What is expected
Each line below is to be copied out exactly, and none may be omitted.

Items from a dataset

+ + + + + + +

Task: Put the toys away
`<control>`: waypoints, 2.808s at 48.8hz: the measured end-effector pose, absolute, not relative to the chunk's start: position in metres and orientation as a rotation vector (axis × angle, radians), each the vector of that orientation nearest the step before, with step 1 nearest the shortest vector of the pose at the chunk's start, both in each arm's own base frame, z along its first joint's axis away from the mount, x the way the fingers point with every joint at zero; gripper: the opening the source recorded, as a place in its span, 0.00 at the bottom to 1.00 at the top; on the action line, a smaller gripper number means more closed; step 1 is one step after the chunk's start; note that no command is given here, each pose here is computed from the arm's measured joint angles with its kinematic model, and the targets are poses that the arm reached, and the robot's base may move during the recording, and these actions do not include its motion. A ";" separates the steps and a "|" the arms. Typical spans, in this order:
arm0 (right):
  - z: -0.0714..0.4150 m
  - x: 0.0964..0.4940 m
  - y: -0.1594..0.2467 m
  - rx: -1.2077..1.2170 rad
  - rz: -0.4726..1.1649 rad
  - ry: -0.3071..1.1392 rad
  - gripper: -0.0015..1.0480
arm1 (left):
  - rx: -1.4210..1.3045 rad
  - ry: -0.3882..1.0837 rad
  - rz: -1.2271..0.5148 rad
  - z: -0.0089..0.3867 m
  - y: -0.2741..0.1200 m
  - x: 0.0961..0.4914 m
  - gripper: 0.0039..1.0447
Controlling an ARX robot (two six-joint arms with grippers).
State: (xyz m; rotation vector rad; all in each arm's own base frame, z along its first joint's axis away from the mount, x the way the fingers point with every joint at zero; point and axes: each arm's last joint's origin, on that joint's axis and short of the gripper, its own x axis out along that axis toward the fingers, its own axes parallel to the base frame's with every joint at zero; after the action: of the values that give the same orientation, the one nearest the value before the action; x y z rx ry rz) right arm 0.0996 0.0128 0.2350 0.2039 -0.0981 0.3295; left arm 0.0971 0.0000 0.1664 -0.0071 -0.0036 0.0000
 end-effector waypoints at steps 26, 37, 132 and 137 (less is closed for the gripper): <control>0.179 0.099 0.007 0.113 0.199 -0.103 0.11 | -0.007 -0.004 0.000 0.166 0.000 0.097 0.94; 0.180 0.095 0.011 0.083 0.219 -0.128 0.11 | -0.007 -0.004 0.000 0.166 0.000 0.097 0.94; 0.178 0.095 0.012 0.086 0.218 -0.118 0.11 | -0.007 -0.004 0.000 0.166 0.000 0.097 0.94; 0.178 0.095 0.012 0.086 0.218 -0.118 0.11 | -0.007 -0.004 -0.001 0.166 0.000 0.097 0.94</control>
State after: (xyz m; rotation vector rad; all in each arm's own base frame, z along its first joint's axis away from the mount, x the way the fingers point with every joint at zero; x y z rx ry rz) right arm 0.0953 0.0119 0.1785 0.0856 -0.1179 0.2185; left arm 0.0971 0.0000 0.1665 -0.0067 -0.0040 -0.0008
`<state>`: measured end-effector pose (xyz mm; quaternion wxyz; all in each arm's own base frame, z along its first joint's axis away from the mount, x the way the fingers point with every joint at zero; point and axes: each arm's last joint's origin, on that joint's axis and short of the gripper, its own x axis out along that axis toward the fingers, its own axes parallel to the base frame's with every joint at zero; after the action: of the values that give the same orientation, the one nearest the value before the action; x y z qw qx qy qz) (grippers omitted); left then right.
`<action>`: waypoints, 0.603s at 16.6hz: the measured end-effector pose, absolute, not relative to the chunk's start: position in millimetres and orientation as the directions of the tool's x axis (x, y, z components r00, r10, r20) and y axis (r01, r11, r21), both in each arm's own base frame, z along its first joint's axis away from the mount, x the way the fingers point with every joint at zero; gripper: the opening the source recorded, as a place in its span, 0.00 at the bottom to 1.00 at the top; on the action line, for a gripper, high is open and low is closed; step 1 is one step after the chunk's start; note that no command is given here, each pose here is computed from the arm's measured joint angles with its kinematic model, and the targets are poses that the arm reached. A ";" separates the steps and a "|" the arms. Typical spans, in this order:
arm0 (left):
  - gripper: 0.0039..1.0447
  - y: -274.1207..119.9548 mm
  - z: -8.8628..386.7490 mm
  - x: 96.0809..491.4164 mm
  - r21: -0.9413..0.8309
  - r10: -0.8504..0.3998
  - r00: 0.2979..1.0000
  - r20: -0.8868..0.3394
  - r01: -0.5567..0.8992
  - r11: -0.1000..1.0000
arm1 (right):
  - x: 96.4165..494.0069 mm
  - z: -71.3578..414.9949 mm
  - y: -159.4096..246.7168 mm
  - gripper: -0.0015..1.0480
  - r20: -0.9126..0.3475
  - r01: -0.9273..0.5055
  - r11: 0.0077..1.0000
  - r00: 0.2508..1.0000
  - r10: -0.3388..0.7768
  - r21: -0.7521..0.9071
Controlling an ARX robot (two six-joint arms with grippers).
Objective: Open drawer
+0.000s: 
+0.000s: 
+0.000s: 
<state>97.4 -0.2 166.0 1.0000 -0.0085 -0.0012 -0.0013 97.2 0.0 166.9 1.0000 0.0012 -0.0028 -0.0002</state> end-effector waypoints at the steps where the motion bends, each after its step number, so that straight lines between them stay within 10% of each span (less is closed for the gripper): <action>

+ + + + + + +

Reply
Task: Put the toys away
`<control>`: waypoints, 2.808s at 48.8hz: the measured end-effector pose, absolute, not relative to the chunk's start: position in metres and orientation as a rotation vector (axis × angle, radians), each the vector of that orientation nearest the step before, with step 1 nearest the shortest vector of the pose at the chunk's start, both in each arm's own base frame, z along its first joint's axis away from the mount, x the way the fingers point with every joint at zero; gripper: the opening the source recorded, as a place in its span, 0.00 at the bottom to 1.00 at the top; on the action line, a smaller gripper number means more closed; step 1 is one step after the chunk's start; note that no command is given here, each pose here is computed from the arm's measured joint angles with its kinematic model, and the targets are poses that the arm reached, and the robot's base may move during the recording, and these actions do not include its motion. A ";" separates the steps and a "|" the arms. Typical spans, in this order:
arm0 (right):
  - z: -0.0714..0.4150 m
  - x: 0.0964..0.4940 m
  - y: -0.1594..0.2467 m
  - rx: -1.2077..1.2170 rad
  - rz: -0.4726..1.1649 rad
  - ry: -0.3071..1.1392 rad
  - gripper: -0.0015..1.0480
arm1 (left):
  - rx: -1.4210..1.3045 rad
  - ry: -0.3882..1.0837 rad
  - rz: -1.2271..0.5148 rad
  - z: -0.0089..0.3867 m
  - y: -0.2741..0.1200 m
  - x: 0.0961..0.4914 m
  - gripper: 0.0039..1.0447
Controlling an ARX robot (two six-joint arms with grippers).
State: (xyz m; rotation vector rad; all in each arm's own base frame, z along its first joint's axis away from the mount, x the way the fingers point with every joint at zero; point and axes: each arm's last joint's origin, on that joint's axis and short of the gripper, its own x axis out along that axis toward the fingers, its own axes parallel to the base frame's with every joint at zero; after the action: of the values that give the same orientation, the one nearest the value before the action; x y z rx ry rz) right arm 0.0996 0.0128 0.2350 0.2039 -0.0981 0.3295; left arm 0.0971 0.0000 0.1664 -0.0071 -0.0036 0.0000
 end-effector waypoints at steps 26, 37, 132 and 137 (less is closed for the gripper): <control>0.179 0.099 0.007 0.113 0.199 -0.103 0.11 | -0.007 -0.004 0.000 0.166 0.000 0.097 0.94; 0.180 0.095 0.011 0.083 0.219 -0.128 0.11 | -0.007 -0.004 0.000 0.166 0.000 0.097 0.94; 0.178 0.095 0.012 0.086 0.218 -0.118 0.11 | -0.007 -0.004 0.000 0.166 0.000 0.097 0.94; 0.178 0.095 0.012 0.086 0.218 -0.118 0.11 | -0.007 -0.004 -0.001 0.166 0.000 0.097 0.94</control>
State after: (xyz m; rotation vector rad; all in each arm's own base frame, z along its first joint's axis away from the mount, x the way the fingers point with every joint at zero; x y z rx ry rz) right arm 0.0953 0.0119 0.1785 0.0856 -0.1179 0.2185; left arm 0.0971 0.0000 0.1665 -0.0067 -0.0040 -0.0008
`<state>`: measured end-effector pose (xyz mm; quaternion wxyz; all in each arm's own base frame, z along its first joint's axis away from the mount, x the way the fingers point with every joint at zero; point and axes: each arm's last joint's origin, on that joint's axis and short of the gripper, its own x axis out along that axis toward the fingers, its own axes parallel to the base frame's with every joint at zero; after the action: of the values that give the same orientation, the one nearest the value before the action; x y z qw qx qy qz) (grippers omitted); left then right.
`<action>`: waypoints, 0.603s at 16.6hz: the measured end-effector pose, absolute, not relative to the chunk's start: position in millimetres and orientation as the directions of the tool's x axis (x, y, z components r00, r10, r20) and y axis (r01, r11, r21), both in each arm's own base frame, z along its first joint's axis away from the mount, x the way the fingers point with every joint at zero; gripper: the opening the source recorded, as a place in its span, 0.00 at the bottom to 1.00 at the top; on the action line, for a gripper, high is open and low is closed; step 1 is one step after the chunk's start; note that no command is given here, each pose here is computed from the arm's measured joint angles with its kinematic model, and the targets are poses that the arm reached. A ";" separates the steps and a "|" the arms. Typical spans, in this order:
arm0 (left):
  - gripper: 0.0039..1.0447
  - y: -274.1207..119.9548 mm
  - z: -8.8628..386.7490 mm
  - x: 96.0809..491.4164 mm
  - r21: -0.9413..0.8309
  - r10: -0.8504..0.3998
  - r00: 0.2979..1.0000
  - r20: -0.8868..0.3394
  - r01: -0.5567..0.8992
  - r11: -0.1000..1.0000
arm1 (right):
  - x: 96.4165..494.0069 mm
  - z: -71.3578..414.9949 mm
  - y: -159.4096..246.7168 mm
  - gripper: -0.0015..1.0480
  - r20: -0.9126..0.3475
  - r01: -0.9273..0.5055
  - r11: 0.0077..1.0000
  - r00: 0.2508..1.0000
  - r10: -0.3388..0.7768
  - r21: -0.7521..0.9071
Controlling an ARX robot (two six-joint arms with grippers).
Objective: Open drawer
+0.000s: 
+0.000s: 
+0.000s: 
<state>97.4 -0.2 166.0 1.0000 -0.0085 -0.0012 -0.0013 97.2 0.0 166.9 1.0000 0.0012 -0.0028 -0.0002</state> end-effector waypoints at the steps where the motion bends, each after its step number, so that straight lines between them stay within 10% of each span (less is closed for the gripper): <action>

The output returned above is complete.